Should You Buy Print or Digital?

Both print and digital lexicons have advantages. A printed BDAG is excellent for focused study. It slows the reader down and encourages careful reading of entries. A digital BDAG is faster and easier to search. It also integrates well with Bible software.

For most students today, a digital lexicon is convenient, especially if they use Bible software regularly. However, print is still valuable for deep study. The best choice depends on your study habits.

Format Advantages Disadvantages
Print Focused reading, no software dependence, good for slow study Slower lookup, heavy, less searchable
Digital Fast searching, linked references, efficient for research Can encourage shallow clicking instead of careful reading

Recommended Buying Order

If you are building your Greek library gradually, you do not need to buy everything at once. A wise order would be:

  1. Beginner dictionary or reader’s lexicon for daily reading.
  2. BDAG for serious New Testament Greek study.
  3. Louw and Nida for semantic-domain study.
  4. LSJ, Brill, or Cambridge Greek Lexicon for broader ancient Greek.
  5. A theological dictionary for deeper concept study.

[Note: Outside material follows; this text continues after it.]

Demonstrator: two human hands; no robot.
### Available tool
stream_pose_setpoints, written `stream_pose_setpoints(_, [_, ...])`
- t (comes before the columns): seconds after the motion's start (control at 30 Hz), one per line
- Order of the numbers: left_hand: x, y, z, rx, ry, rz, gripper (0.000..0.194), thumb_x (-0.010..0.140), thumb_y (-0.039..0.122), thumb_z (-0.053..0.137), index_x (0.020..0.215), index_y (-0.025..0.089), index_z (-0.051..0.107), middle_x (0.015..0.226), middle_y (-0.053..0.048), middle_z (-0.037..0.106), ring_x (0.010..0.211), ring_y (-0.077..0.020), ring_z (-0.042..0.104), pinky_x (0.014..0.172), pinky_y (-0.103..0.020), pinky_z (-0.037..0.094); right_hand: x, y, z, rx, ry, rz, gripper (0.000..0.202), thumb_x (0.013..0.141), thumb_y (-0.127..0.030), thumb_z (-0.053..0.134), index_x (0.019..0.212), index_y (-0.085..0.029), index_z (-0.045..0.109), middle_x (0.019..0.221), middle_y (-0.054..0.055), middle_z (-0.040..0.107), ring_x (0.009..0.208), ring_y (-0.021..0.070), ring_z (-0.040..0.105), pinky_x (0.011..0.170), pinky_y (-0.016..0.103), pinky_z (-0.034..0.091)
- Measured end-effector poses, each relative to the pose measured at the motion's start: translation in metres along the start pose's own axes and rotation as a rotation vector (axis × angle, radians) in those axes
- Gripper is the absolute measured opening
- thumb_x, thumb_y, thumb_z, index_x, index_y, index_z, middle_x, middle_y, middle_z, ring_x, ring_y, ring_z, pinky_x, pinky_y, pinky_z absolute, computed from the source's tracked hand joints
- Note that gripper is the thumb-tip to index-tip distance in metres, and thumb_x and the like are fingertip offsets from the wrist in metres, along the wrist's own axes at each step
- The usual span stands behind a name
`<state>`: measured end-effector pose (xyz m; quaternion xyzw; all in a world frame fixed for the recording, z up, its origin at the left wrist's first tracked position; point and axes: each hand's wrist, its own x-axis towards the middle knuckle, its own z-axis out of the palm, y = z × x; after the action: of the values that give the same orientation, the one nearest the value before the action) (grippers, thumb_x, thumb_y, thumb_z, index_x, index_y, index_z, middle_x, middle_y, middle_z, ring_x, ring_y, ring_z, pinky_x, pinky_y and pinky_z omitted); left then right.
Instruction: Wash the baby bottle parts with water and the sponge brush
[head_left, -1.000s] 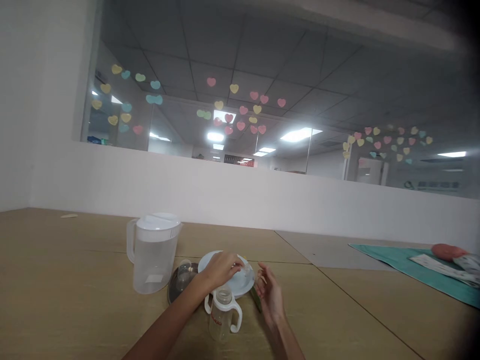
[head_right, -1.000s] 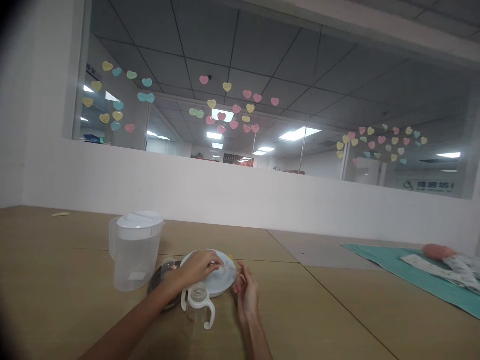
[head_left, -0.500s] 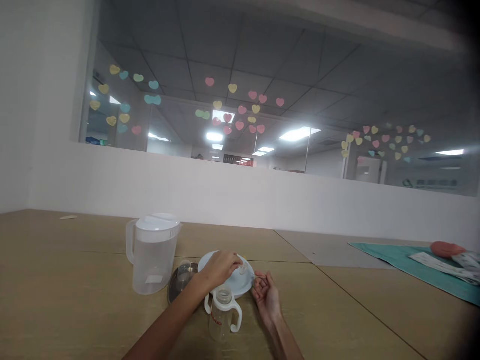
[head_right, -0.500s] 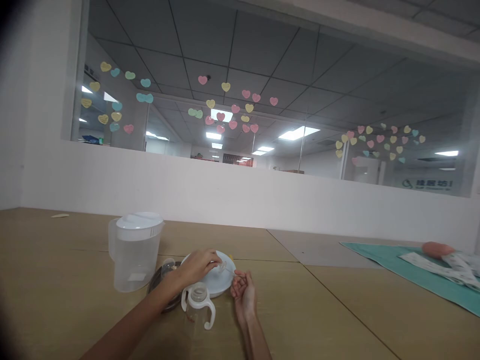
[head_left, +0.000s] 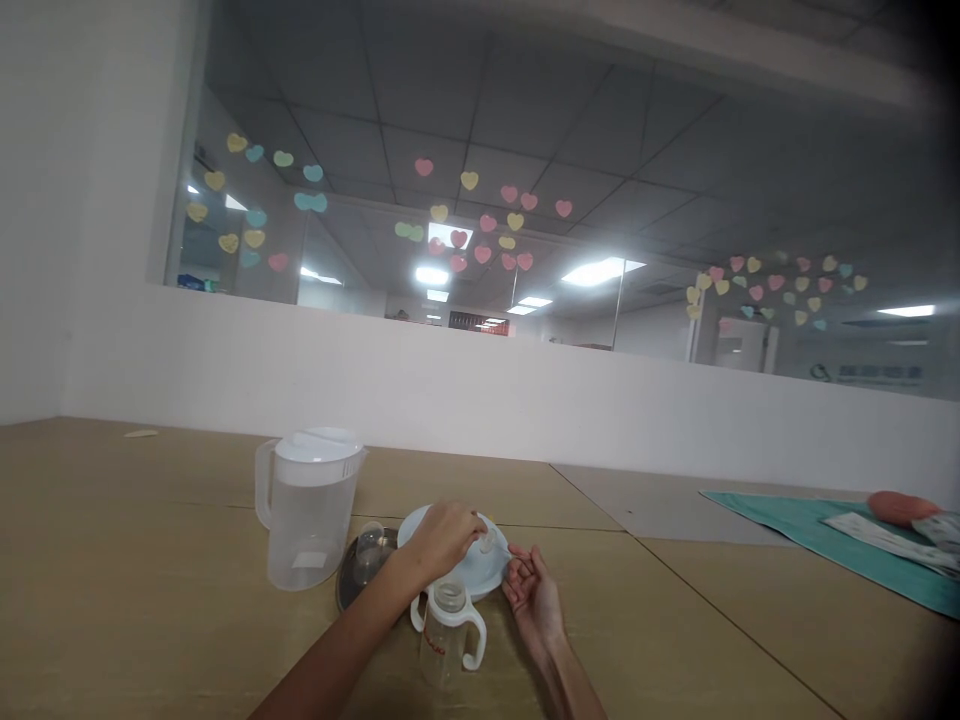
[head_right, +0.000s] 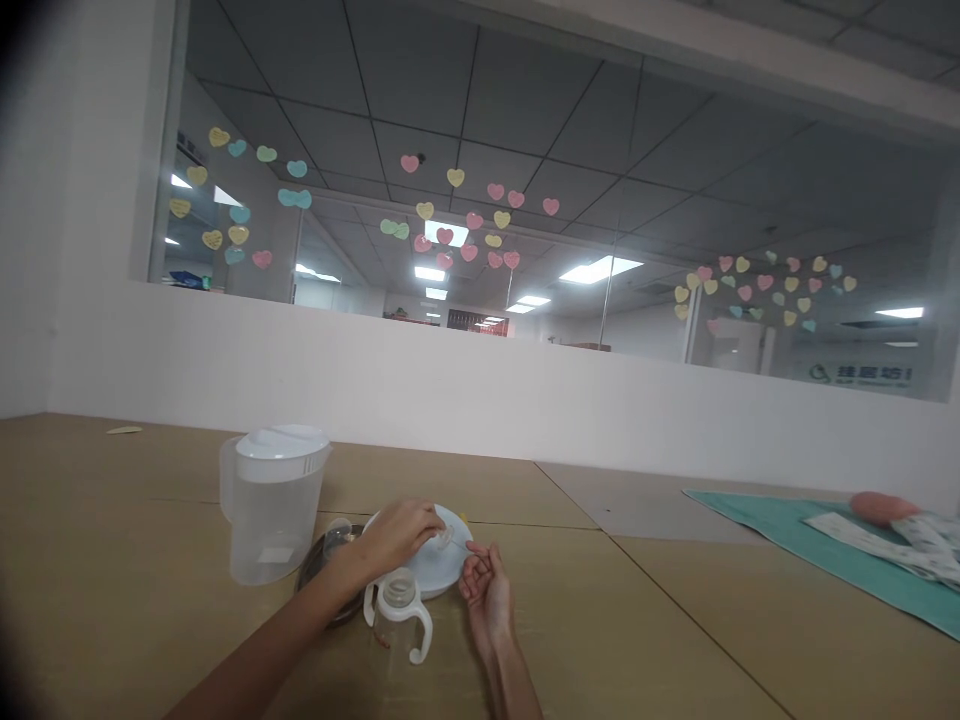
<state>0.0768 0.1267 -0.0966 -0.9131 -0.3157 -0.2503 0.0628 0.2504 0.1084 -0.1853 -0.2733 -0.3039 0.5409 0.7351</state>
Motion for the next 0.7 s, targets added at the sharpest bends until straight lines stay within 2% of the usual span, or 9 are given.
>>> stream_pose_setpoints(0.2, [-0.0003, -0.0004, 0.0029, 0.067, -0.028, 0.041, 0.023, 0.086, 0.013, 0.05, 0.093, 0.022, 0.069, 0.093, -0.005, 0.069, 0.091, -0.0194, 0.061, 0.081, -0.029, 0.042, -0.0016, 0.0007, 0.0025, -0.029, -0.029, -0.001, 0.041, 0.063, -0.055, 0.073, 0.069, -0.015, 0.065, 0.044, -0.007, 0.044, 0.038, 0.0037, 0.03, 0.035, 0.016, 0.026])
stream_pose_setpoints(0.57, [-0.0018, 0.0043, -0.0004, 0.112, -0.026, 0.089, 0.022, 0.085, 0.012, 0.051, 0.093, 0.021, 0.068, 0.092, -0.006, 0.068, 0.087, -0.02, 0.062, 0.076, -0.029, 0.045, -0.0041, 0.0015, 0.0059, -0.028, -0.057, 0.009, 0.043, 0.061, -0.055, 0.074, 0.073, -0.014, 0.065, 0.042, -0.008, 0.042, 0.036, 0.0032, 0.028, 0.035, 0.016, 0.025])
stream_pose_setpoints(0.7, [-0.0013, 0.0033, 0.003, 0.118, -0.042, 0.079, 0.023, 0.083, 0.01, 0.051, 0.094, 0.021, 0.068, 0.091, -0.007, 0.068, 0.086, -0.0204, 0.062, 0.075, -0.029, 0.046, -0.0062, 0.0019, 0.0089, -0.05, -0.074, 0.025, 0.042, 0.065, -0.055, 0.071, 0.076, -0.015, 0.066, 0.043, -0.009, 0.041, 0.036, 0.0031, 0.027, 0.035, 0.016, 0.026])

Which Lexicon Should You Buy?

If you are serious about New Testament Greek, buy BDAG. It is the most important full lexicon for New Testament and early Christian Greek. It is expensive, but it is the standard tool for advanced study.

If you are a beginner and cannot yet afford BDAG, use Thayer carefully or begin with a concise Greek-English dictionary. Thayer is helpful, but it is older and should not be treated as equal to BDAG.

If you teach, translate, or preach, add Louw and Nida because it helps you think in semantic categories. If you want to read Greek beyond the New Testament, add LSJ, Brill, or the Cambridge Greek Lexicon.

The best Greek students do not use lexicons to avoid learning Greek. They use lexicons to read Greek more accurately. A lexicon should not replace grammar, syntax, context, or careful reading. It should strengthen them.

A Clear Path for the Beginner

Begin with simple tools. Learn the alphabet. Learn noun cases. Learn common verbs. Read short verses. Use a concise dictionary when you need quick help. Then, as your Greek grows, begin using BDAG slowly and carefully. Do not be discouraged if BDAG feels difficult at first. It is a reference work, not a beginner textbook.

Over time, you will discover that a good lexicon does more than define words. It opens the world of the New Testament. It shows how Greek words lived in real sentences, real communities, real letters, real prayers, real arguments, and real proclamation. To study the Greek New Testament well, you must learn not only how Greek words are formed, but how they mean. That is the gift of a good lexicon.